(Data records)
******************************
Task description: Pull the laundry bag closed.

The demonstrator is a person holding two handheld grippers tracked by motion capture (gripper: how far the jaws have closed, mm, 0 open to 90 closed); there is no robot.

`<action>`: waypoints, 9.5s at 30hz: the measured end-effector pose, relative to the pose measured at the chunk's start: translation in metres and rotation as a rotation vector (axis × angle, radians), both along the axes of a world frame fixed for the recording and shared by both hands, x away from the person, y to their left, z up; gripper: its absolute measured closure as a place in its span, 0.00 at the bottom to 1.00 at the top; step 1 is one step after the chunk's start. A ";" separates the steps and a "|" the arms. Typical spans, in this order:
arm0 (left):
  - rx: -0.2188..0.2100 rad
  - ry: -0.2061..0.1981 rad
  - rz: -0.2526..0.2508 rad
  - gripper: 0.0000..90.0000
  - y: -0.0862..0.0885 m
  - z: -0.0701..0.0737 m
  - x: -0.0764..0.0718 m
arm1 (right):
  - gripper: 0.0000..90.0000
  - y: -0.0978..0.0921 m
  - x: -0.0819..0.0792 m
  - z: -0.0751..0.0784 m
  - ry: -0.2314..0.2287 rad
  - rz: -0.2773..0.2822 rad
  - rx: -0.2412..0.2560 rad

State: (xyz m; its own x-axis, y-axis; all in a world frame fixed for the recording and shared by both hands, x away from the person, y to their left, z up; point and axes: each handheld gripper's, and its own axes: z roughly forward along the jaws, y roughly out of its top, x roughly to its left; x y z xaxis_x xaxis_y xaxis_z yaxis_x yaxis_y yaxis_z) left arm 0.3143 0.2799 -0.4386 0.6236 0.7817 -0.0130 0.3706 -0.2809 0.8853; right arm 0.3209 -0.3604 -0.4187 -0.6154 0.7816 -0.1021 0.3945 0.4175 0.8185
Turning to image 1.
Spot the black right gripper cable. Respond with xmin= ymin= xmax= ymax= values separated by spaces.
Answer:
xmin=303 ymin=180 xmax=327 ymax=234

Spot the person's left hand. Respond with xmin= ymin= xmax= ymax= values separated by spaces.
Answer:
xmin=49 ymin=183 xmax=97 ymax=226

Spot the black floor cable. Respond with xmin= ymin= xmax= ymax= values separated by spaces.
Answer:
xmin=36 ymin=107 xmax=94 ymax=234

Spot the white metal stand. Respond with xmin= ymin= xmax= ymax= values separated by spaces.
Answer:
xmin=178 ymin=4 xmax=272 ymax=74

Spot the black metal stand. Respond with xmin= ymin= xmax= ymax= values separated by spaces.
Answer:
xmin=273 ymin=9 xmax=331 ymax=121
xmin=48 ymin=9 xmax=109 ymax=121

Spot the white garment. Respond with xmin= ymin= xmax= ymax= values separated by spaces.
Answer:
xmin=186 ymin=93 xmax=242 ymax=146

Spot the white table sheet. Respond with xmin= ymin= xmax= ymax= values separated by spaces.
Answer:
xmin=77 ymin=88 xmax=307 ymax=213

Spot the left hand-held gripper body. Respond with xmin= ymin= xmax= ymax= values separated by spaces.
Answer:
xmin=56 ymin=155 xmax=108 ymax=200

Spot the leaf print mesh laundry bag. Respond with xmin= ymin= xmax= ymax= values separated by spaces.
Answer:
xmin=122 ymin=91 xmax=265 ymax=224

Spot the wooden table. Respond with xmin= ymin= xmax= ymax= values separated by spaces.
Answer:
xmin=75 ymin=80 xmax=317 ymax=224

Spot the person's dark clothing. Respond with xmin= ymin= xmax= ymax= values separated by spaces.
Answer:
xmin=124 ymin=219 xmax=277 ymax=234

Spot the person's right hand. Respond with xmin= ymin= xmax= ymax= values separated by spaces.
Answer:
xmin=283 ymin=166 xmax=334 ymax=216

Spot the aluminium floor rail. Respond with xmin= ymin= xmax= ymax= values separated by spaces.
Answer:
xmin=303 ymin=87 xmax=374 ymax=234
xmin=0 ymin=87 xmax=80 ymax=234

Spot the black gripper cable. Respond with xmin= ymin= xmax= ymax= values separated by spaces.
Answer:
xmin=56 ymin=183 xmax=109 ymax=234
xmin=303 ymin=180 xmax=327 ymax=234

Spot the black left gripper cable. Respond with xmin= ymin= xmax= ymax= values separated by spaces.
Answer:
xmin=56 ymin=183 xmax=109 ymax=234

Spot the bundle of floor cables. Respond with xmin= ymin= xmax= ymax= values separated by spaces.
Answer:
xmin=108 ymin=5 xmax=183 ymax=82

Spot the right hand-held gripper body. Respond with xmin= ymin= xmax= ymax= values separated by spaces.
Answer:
******************************
Every entry must be given again exactly as it reads.

### Answer below
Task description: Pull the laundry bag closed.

The demonstrator is a person holding two handheld grippers tracked by motion capture (gripper: how far the jaws have closed, mm, 0 open to 90 closed); there is no robot.

`<action>`: waypoints, 9.5s at 30hz: the measured end-effector pose, relative to the pose measured at the chunk's start: translation in metres and rotation as a rotation vector (axis × angle, radians), both along the axes of a world frame fixed for the recording and shared by both hands, x away from the person, y to their left, z up; gripper: its absolute measured closure as a place in its span, 0.00 at the bottom to 1.00 at the top; step 1 is one step after the chunk's start. A ";" separates the steps and a "|" the arms. Typical spans, in this order:
arm0 (left):
  - rx: -0.2188..0.2100 rad
  - ry: -0.2061..0.1981 rad
  - rz: -0.2526..0.2508 rad
  - gripper: 0.0000..90.0000
  - y: -0.0862..0.0885 m
  - z: -0.0701..0.0737 m
  - x: -0.0764..0.0718 m
arm1 (right):
  - gripper: 0.0000..90.0000
  - y: -0.0978..0.0921 m
  - x: -0.0819..0.0792 m
  - z: -0.0751..0.0784 m
  - ry: -0.2314..0.2287 rad
  - rz: -0.2773..0.2822 rad
  - rx: -0.2412..0.2560 rad

State: (xyz m; its own x-axis, y-axis; all in a world frame fixed for the recording and shared by both hands, x away from the person, y to their left, z up; point and axes: each handheld gripper's, and its own axes: z roughly forward along the jaws, y roughly out of its top, x roughly to its left; x y z xaxis_x xaxis_y xaxis_z yaxis_x yaxis_y yaxis_z) left arm 0.3143 0.2799 -0.4386 0.6236 0.7817 -0.0130 0.3706 -0.2809 0.8853; right arm 0.3209 -0.3604 -0.4187 -0.6154 0.7816 -0.1021 0.3945 0.4175 0.8185
Turning to image 1.
Spot the black right gripper cable. Respond with xmin= ymin= xmax= ymax= values separated by spaces.
Answer:
xmin=303 ymin=180 xmax=327 ymax=234

Spot the person's left hand. Respond with xmin= ymin= xmax= ymax= values separated by spaces.
Answer:
xmin=49 ymin=183 xmax=97 ymax=226

Spot the black floor cable. Respond with xmin= ymin= xmax= ymax= values separated by spaces.
Answer:
xmin=36 ymin=107 xmax=94 ymax=234

Spot the white metal stand. Respond with xmin= ymin= xmax= ymax= values separated by spaces.
Answer:
xmin=178 ymin=4 xmax=272 ymax=74

Spot the black metal stand. Respond with xmin= ymin= xmax= ymax= values separated by spaces.
Answer:
xmin=273 ymin=9 xmax=331 ymax=121
xmin=48 ymin=9 xmax=109 ymax=121

Spot the white garment. Respond with xmin= ymin= xmax= ymax= values separated by spaces.
Answer:
xmin=186 ymin=93 xmax=242 ymax=146

Spot the white table sheet. Respond with xmin= ymin= xmax= ymax= values separated by spaces.
Answer:
xmin=77 ymin=88 xmax=307 ymax=213

Spot the left hand-held gripper body. Respond with xmin= ymin= xmax= ymax= values separated by spaces.
Answer:
xmin=56 ymin=155 xmax=108 ymax=200

Spot the leaf print mesh laundry bag. Respond with xmin= ymin= xmax= ymax= values separated by spaces.
Answer:
xmin=122 ymin=91 xmax=265 ymax=224

Spot the wooden table. Respond with xmin= ymin= xmax= ymax= values separated by spaces.
Answer:
xmin=75 ymin=80 xmax=317 ymax=224

Spot the person's dark clothing. Respond with xmin= ymin= xmax= ymax= values separated by spaces.
Answer:
xmin=124 ymin=219 xmax=277 ymax=234

Spot the person's right hand. Respond with xmin= ymin= xmax= ymax= values separated by spaces.
Answer:
xmin=283 ymin=166 xmax=334 ymax=216

Spot the aluminium floor rail. Respond with xmin= ymin= xmax= ymax= values separated by spaces.
Answer:
xmin=303 ymin=87 xmax=374 ymax=234
xmin=0 ymin=87 xmax=80 ymax=234

Spot the black gripper cable. Respond with xmin= ymin= xmax= ymax= values separated by spaces.
Answer:
xmin=56 ymin=183 xmax=109 ymax=234
xmin=303 ymin=180 xmax=327 ymax=234

Spot the black left gripper cable. Respond with xmin= ymin= xmax= ymax= values separated by spaces.
Answer:
xmin=56 ymin=183 xmax=109 ymax=234

Spot the bundle of floor cables. Respond with xmin= ymin= xmax= ymax= values separated by spaces.
Answer:
xmin=108 ymin=5 xmax=183 ymax=82

Spot the right hand-held gripper body. Respond with xmin= ymin= xmax= ymax= values separated by spaces.
Answer:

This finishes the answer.